■ **What this task involves**: Exactly the lines from the one that holds "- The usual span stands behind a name" to the end of the data below: retype these and nothing else.

■ **Given material**:
*****

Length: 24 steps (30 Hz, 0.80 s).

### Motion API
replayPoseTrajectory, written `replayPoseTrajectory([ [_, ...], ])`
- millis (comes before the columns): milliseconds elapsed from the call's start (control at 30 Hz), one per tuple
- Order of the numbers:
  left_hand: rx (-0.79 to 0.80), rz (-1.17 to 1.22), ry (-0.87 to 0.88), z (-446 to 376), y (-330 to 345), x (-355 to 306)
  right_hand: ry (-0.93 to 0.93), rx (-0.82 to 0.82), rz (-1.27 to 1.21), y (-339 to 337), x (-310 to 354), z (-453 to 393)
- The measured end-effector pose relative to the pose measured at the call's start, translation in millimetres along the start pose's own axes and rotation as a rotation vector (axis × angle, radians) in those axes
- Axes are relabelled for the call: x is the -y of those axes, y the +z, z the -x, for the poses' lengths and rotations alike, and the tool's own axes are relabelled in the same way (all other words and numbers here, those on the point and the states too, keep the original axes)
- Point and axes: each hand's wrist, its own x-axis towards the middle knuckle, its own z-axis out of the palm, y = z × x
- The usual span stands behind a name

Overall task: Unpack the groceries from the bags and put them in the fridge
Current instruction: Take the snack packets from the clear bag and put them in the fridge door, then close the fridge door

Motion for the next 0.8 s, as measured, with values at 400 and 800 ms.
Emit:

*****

■ **Answer space**:
- The usual span stands behind a name

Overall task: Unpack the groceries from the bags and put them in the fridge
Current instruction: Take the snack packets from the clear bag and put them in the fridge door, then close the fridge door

Motion for the next 0.8 s, as measured, with values at 400 and 800 ms.
Emit:

With the answer given, the exercise is complete.